AutoDocMark leverages the MarkItDown library to convert documents into Markdown files. Use it effectively within your virtual environment.
To use MarkItDown in a virtual environment, follow these steps:
-
Create a virtual environment:
python3 -m venv my_markitdown_env source my_markitdown_env/bin/activate
-
Install MarkItDown directly from the repository:
pip install git+https://github.com/microsoft/markitdown.git
Convert a document file into Markdown using the provided convert_to_markdown.py script. Specify the input file as an argument:
python convert_to_markdown.py <file_path>
For example:
python convert_to_markdown.py example.docx
After execution, a Markdown file (e.g., example.md) will be created in the same directory as the input file.

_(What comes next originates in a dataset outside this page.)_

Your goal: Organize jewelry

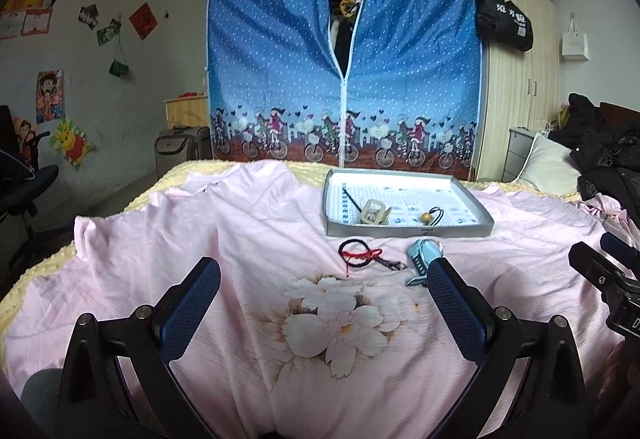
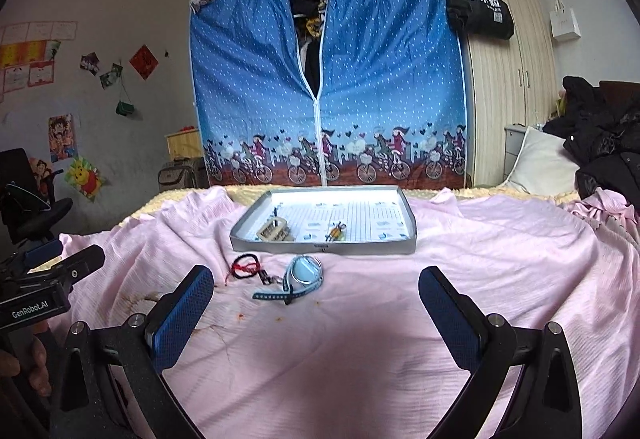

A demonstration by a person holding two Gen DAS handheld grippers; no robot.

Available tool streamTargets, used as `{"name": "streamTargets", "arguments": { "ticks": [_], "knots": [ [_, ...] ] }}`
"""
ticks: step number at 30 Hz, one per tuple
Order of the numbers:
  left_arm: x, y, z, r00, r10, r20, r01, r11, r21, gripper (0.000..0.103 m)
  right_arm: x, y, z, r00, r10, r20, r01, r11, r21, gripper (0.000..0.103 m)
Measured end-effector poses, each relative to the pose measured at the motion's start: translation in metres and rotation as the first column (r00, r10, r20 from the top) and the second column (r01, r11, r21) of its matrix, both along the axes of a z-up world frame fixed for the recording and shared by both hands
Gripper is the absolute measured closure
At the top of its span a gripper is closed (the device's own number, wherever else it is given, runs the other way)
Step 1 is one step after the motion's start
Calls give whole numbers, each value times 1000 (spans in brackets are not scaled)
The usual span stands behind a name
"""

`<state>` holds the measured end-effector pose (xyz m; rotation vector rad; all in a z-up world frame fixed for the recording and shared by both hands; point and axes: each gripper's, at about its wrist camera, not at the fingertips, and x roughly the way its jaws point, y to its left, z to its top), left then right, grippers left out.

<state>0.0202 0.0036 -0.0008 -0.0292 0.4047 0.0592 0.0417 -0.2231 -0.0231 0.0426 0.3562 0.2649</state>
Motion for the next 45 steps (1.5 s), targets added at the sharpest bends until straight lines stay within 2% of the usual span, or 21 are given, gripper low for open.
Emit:
{"name": "streamTargets", "arguments": {
  "ticks": [7, 10, 17, 21, 24, 25, 28, 30, 32, 37, 40, 42, 45],
  "knots": [
    [8, 5, -9, 996, 22, -86, -24, 1000, -19, 2, 14, -4, -11, 994, -37, -103, 38, 999, 1, 0],
    [19, 9, -13, 989, 3, -151, -10, 999, -41, 2, 20, -6, -14, 989, -41, -139, 42, 999, 5, 0],
    [56, 19, -23, 943, -38, -331, 11, 996, -84, 2, 41, -8, -25, 964, 20, -266, -8, 999, 45, 0],
    [85, 30, -26, 895, -92, -436, 35, 990, -136, 2, 57, -10, -33, 936, 79, -342, -50, 994, 92, 0],
    [104, 29, -28, 865, -96, -492, 63, 994, -84, 2, 70, -7, -36, 916, 101, -388, -73, 994, 85, 0],
    [111, 29, -30, 853, -107, -512, 73, 994, -87, 2, 76, -7, -37, 907, 116, -406, -86, 992, 91, 0],
    [136, 29, -38, 797, -152, -585, 108, 988, -110, 2, 96, -4, -45, 867, 186, -462, -142, 982, 127, 0],
    [152, 29, -43, 774, -153, -614, 109, 988, -108, 2, 111, -1, -52, 844, 196, -499, -165, 981, 106, 0],
    [168, 28, -49, 763, -150, -629, 101, 988, -113, 2, 121, 2, -56, 835, 195, -514, -181, 980, 77, 0],
    [201, 32, -59, 763, -160, -626, 69, 984, -167, 2, 152, 1, -67, 831, 191, -522, -193, 980, 51, 0],
    [211, 36, -63, 790, -195, -581, 89, 974, -206, 2, 167, -4, -72, 844, 174, -507, -170, 984, 54, 0],
    [214, 35, -63, 802, -211, -559, 117, 973, -199, 2, 176, -5, -72, 858, 165, -485, -164, 985, 45, 1],
    [218, 25, -63, 817, -227, -530, 183, 974, -135, 3, 192, -2, -73, 868, 186, -461, -185, 982, 47, 13]
  ]
}}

- Flexible Input: Specify any supported document format (PDF, DOCX, XLSX, etc.).
- Simple Interface: Easy command-line usage for converting files.
- Customizable Output: Automatically saves the converted Markdown file in the same directory.
MarkItDown supports the following file types:
- Word (DOCX)
- Excel (XLSX)
- PowerPoint (PPTX)
- Images (with OCR capabilities)
- Audio files (with speech transcription)
- HTML
- CSV, JSON, XML
- ZIP files (processes contents)